Adding in Capitalization errors
Now is a good time to add another dimension to the evaluation. I added a capitalization evaluation dataset, structured similarly to the spelling evaluation set, with 50 errors scattered throughout 5 paragraphs that the model was not trained on. Both models' performance on these were very similar to the spelling eval.
| model | name | precision | recall |
|---|---|---|---|
| random | proof_01 | 0.09 | 0.16 |
| first-order Markov model | proof_02 | 0.07 | 0.98 |
Automatically generating a table
Having two models and two evals, it's time to up the reporting game.
Keeping in mind that this will eventually need to extend to 6 evals
and an unknown number of models, some table reformatting helps
keep it compact. Also, because manually compiling a larger table
will be tedious and error prone, the report_results() function in
the eval_proofreading.py
module got an upgrade, so that it generates the table in markdown format
automatically when uv run report_results.py` is run.
Here is everything in one place.
| model | name | capitalization | spelling |
|---|---|---|---|
| random | proof_01 | (9) 16 | (12) 22 |
| FOMM | proof_02 | (7) 98 | (7) 98 |
where the results for each model on each eval are shown as
(precision %) recall %. It's worth noting that false negatives
(failing to report an error) are worse than false positives (flagging
something that isn't an error). That implies that having a high recall
is more important than having a high precision, if we're forced to choose.
That said, single-digit precision means that more than 9 in 10
reported errors are not actually errors. The model is currently The Boy
Who Cried Wolf. It reports so many errors incorrectly that it is
not useful.
Next steps
While the FOMM's recall numbers are excellent, the precision is abysmal. It is spraying error detections machine gun-style, hitting the targets, but also hitting everything else in the process. To get precision higher there are a few things to try.

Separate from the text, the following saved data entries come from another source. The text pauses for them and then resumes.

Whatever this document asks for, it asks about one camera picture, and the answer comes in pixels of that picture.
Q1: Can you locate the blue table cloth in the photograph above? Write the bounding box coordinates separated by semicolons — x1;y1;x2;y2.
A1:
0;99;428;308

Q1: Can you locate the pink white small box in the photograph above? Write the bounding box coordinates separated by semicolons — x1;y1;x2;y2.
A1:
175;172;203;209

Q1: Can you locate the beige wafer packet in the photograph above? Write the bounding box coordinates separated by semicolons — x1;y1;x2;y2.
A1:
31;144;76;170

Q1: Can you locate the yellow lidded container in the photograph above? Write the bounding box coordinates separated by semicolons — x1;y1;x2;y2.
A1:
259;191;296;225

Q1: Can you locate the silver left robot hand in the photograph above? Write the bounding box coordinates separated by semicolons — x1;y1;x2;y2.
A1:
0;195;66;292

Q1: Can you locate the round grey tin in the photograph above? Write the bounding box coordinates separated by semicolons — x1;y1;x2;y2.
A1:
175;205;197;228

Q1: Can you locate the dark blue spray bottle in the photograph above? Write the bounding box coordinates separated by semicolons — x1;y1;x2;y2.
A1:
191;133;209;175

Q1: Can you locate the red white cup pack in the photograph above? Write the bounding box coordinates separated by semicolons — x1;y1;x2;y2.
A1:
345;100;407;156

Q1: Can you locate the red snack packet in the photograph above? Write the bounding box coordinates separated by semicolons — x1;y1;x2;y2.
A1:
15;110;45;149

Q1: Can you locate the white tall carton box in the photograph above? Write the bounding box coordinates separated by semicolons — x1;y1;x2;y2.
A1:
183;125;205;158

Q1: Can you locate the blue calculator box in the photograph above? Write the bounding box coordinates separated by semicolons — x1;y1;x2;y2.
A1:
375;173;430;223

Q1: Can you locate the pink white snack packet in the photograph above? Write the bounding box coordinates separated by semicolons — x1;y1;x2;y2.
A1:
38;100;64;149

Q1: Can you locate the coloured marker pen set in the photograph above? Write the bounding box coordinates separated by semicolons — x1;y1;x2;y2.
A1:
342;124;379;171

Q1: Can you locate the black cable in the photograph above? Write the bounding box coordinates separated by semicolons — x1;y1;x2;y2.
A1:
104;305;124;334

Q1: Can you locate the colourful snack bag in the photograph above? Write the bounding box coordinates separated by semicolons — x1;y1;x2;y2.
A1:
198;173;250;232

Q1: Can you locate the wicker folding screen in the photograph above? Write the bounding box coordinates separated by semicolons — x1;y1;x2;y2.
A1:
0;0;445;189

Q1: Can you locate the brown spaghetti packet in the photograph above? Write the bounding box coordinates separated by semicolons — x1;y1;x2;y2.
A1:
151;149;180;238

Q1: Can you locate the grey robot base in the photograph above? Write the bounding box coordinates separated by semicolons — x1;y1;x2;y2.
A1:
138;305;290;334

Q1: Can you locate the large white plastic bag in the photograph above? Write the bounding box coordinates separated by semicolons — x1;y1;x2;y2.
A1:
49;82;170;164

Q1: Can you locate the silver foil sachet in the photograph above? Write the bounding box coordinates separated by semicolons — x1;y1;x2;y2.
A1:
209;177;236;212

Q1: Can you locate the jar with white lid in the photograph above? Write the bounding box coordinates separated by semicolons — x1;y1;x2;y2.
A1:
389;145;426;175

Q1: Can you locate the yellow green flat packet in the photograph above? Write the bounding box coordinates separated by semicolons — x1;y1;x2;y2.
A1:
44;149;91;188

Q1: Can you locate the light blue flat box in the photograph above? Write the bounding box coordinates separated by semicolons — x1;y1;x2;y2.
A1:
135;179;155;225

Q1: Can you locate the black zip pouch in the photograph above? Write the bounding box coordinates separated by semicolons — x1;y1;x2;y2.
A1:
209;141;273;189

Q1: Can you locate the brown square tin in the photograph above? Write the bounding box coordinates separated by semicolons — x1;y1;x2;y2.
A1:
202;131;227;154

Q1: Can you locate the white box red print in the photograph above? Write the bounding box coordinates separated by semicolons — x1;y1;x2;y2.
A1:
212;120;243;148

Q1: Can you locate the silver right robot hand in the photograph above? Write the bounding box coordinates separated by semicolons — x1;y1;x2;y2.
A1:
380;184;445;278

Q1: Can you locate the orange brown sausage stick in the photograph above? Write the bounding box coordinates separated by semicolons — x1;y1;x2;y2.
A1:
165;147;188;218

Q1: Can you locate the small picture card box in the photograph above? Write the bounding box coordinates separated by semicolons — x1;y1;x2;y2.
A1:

- A more sophisticated model. It's possible a second-order Markov model will be an improvement.
- A larger training data set. Inspection of the model shows that the reason so many errors are flagged is that there are a lot of token pairings that the model has never run across in the training corpus. Ten books is a hilariously small training set for a language model. Doubling this and seeing what happens will be an interesting experiment.
- Adding more evals. Now that the structure for the evals seems to be stabilizing it makes sense to invest the time in creating evaluation data sets for a few more of them. Each eval category is qualitatively different and may give new insights into the strengths and weaknesses of each model.